PDF(Pubmed)
Abstract:
The E3 ligase F-box only protein 28 (FBXO28) belongs to the F-box family of proteins that play a critical role in tumor development. However, the potential function of FBXO28 in pancreatic cancer (PC) and its molecular mechanism remain unclear. In this study, we examined FBXO28 expression in PC and its biological role and explored the mechanism of FBXO28-mediated proliferation, invasion, and metastasis of PC cells. Compared with paracancerous tissues and human normal pancreatic ductal epithelial cells, FBXO28 was highly expressed in PC tissues and cell lines. High expression of FBXO28 was negatively correlated with the survival prognosis of patients with PC. Functional assays indicated that FBXO28 promoted PC cell proliferation, invasion, and metastasis in vitro and in vivo. Furthermore, immunoprecipitation-mass spectrometry was used to identify SMARCC2 as the target of FBXO28; upregulation of SMARCC2 can reverse the effect of overexpression of FBXO28 on promoting the proliferation, invasion, and metastasis of PC cells.
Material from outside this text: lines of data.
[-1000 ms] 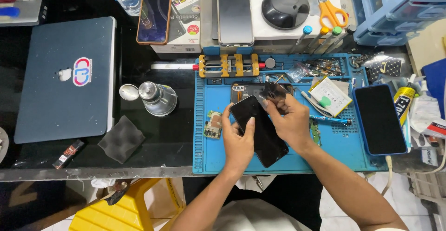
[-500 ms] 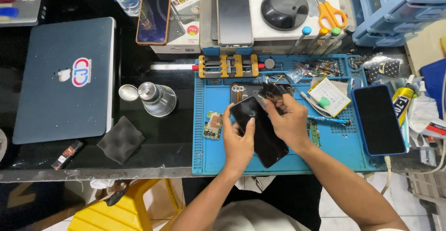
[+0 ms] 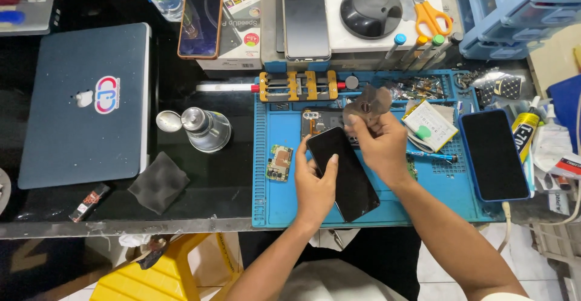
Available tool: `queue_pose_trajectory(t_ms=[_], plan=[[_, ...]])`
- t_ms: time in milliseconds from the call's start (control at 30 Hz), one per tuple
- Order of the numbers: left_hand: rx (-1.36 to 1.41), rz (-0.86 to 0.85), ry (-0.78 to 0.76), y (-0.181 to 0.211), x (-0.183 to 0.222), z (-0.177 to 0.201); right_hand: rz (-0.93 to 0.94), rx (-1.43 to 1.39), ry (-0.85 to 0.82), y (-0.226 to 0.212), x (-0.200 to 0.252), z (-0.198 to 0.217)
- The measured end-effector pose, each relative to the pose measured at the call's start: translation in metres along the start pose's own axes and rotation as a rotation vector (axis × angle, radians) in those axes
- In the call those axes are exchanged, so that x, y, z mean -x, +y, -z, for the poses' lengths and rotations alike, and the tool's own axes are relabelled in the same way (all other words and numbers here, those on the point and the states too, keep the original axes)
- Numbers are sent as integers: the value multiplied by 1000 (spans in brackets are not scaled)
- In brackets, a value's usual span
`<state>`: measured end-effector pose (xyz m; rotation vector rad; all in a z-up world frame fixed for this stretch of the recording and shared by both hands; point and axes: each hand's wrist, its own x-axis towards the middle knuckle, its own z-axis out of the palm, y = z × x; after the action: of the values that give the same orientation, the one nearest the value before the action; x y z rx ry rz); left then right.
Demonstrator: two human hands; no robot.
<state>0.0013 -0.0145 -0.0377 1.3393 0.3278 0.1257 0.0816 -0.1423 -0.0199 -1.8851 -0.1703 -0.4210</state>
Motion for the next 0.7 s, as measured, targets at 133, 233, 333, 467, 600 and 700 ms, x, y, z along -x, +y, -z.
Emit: queue_pose_trajectory(t_ms=[133, 233, 333, 467, 600, 700], plan=[[53, 0, 16, -10, -4, 3, -10, -86, 16, -27, -8, 2], [78, 11, 6, -12, -5, 6, -149, -152, -135, -47, -20, 2], [114, 26, -11, 0, -2, 5, -180, -135, -277, -81, -30, -16], [53, 59, -52, 14, 1, 7, -160, -158, -440, -96, -44, -60], [9, 91, -71, 3, -2, 10, -170, -210, -558, -121, -47, -117], [80, 84, -81, 35, 4, 9, -214, -195, -557, -132, -48, -153]])
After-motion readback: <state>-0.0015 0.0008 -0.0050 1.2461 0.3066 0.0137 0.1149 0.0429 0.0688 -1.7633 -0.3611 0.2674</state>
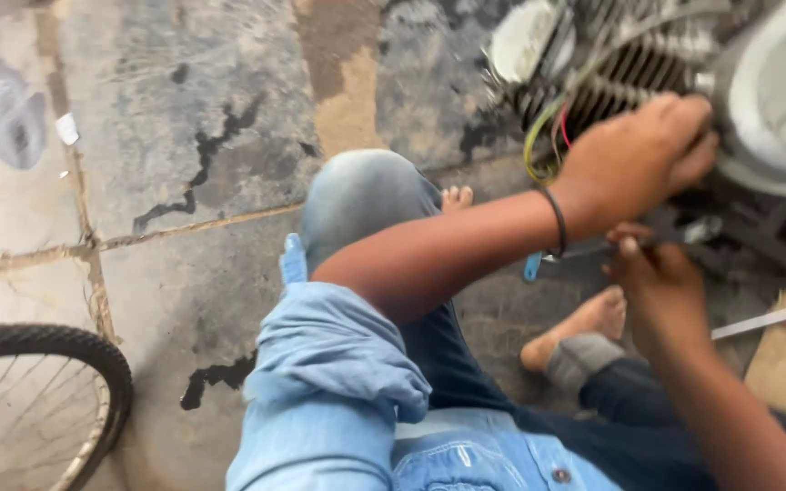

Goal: Repairing and assembling components of a motorcycle engine using wrenches and pliers.

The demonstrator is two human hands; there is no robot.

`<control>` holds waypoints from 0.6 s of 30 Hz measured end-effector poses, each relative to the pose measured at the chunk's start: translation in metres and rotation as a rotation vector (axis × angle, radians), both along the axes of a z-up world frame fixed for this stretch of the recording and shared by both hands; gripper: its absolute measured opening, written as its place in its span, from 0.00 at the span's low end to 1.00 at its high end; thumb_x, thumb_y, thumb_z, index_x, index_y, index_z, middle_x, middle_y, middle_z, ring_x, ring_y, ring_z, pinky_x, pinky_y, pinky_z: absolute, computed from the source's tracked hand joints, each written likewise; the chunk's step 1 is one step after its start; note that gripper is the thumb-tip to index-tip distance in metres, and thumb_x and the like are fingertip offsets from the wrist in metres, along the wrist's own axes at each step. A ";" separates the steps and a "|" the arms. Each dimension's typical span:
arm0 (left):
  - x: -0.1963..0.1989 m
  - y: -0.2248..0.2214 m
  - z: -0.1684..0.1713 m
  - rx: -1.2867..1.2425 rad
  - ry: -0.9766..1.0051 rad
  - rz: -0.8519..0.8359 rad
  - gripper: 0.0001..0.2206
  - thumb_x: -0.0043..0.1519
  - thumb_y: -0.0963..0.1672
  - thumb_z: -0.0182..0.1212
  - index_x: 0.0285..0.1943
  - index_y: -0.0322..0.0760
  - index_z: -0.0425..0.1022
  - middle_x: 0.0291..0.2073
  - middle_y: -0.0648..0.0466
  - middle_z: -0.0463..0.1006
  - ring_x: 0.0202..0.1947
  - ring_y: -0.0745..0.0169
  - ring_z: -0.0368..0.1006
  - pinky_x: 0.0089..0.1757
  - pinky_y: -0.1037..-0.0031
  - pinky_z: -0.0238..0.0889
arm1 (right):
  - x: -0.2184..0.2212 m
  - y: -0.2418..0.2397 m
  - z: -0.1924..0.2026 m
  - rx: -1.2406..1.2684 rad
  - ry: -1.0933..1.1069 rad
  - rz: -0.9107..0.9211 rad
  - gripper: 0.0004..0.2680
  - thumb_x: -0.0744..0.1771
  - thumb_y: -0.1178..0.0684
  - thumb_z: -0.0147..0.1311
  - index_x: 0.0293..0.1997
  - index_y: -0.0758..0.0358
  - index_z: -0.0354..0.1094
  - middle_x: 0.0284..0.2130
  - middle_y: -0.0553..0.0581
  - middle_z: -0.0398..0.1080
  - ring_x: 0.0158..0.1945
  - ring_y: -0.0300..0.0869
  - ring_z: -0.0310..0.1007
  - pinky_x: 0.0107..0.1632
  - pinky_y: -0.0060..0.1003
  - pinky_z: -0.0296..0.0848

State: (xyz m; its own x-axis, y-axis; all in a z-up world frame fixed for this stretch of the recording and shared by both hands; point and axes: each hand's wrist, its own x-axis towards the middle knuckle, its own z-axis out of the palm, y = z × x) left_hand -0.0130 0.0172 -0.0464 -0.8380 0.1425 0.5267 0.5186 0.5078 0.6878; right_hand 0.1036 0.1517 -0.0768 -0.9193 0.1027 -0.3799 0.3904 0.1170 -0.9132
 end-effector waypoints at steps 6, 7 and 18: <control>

Mechanistically, FBXO28 inhibited SMARCC2 expression in post-translation by increasing SMARCC2 ubiquitination and protein degradation. In conclusion, FBXO28 has a potential role in PC, possibly promoting PC progression through SMARCC2 ubiquitination. Thus, FBXO28 might be a potential treatment target in PC.
摘要:
E3连接酶仅F-box蛋白28(FBXO28)属于在肿瘤发展中起关键作用的F-box蛋白家族。然而,FBXO28在胰腺癌(PC)中的潜在功能及其分子机制尚不清楚。在这项研究中,我们研究了FBXO28在PC中的表达及其生物学作用,并探讨了FBXO28介导的增殖机制,入侵,和PC细胞的转移。与癌旁组织和人正常胰腺导管上皮细胞相比,FBXO28在PC组织和细胞系中高表达。FBXO28的高表达与PC患者的生存预后呈负相关。功能试验表明FBXO28促进PC细胞增殖,入侵,和体内外转移。此外,免疫共沉淀-质谱鉴定SMARCC2为FBXO28的靶标;上调SMARCC2可以逆转FBXO28过表达的促增殖作用,入侵,和PC细胞的转移。机械上,FBXO28通过增加SMARCC2泛素化和蛋白质降解抑制翻译后SMARCC2表达。总之,FBXO28在PC中具有潜在作用,可能通过SMARCC2泛素化促进PC进展。因此,FBXO28可能是PC的潜在治疗靶标。